Transcription of SCO-spondin in the subcommissural organ: evidence for down-regulation mediated by serotonin.

The subcommissural organ (SCO) is a brain gland located in the roof of the third ventricle that releases glycoproteins into the cerebrospinal fluid, where they form a structure known as Reissner's fiber (RF). On the basis of SCO-spondin sequence (the major RF glycoprotein) and experimental findings, the SCO has been implicated in central nervous system development; however, its function(s) after birth remain unclear. There is evidence suggesting that SCO activity in adult animals may be regulated by serotonin (5HT). The use of an anti-5HT serum showed that the bovine SCO is heterogeneously innervated with most part being poorly innervated, whereas the rat SCO is richly innervated throughout.

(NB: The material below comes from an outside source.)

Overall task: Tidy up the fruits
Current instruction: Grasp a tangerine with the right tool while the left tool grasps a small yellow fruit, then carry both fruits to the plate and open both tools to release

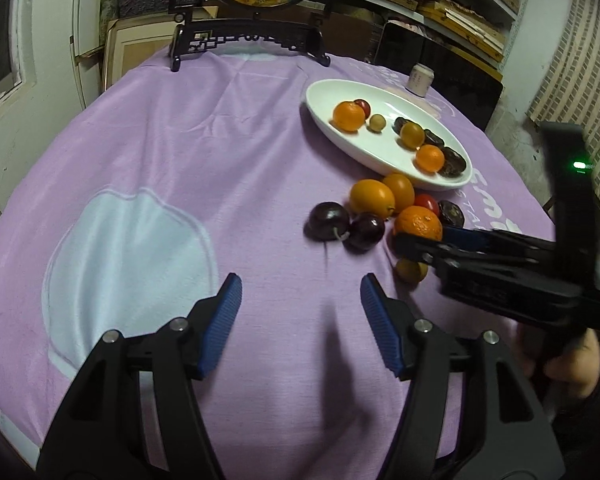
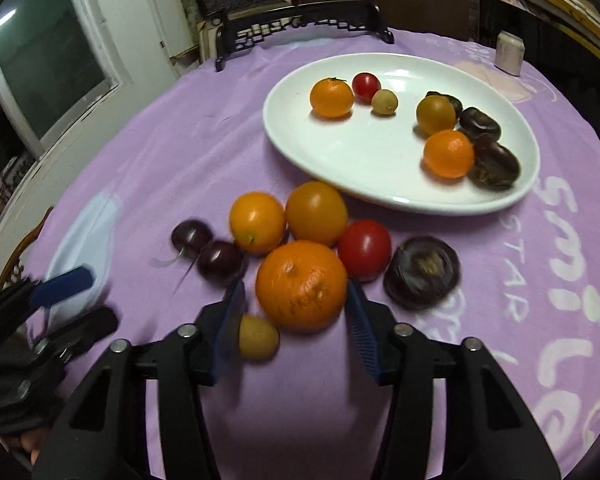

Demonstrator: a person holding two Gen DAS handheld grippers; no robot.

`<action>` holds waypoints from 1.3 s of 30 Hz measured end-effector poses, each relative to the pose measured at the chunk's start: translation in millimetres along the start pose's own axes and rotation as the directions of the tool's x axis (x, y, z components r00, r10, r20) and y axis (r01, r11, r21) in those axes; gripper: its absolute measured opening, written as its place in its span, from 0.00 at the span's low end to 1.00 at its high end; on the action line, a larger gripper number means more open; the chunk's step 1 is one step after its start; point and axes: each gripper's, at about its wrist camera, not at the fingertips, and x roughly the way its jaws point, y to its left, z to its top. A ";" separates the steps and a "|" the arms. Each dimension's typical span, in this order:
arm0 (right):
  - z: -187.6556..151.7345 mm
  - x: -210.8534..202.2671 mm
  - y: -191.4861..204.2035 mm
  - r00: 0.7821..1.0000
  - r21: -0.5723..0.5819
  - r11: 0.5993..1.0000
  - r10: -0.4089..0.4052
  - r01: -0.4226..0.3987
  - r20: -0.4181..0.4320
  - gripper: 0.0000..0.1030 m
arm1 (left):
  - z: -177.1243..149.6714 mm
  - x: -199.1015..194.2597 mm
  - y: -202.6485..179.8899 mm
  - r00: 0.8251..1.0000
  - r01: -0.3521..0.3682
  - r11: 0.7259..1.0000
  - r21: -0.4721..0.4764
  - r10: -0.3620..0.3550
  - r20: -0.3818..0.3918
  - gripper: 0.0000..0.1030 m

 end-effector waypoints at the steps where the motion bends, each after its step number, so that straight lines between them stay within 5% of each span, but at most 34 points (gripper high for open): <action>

Antibodies against serotonin receptor subtype 2A rendered a strong immunoreaction at the ventricular cell pole of the bovine SCO cells and revealed the expected polypeptides in blots of fresh and organ-cultured bovine SCO. Analyses of organ-cultured bovine SCO treated with 5HT revealed a twofold decrease of both SCO-spondin mRNA level and immunoreactive RF glycoproteins, whereas no effect on release of RF glycoproteins into the culture medium was detected. Rats subjected to pharmacological depletion of 5HT exhibited an SCO-spondin mRNA level twofold higher than untreated rats. These results indicate that 5HT down-regulates SCO-spondin biosynthesis but apparently not its release, and suggest that 5HT may exert the effect on the SCO via the cerebrospinal fluid.[1]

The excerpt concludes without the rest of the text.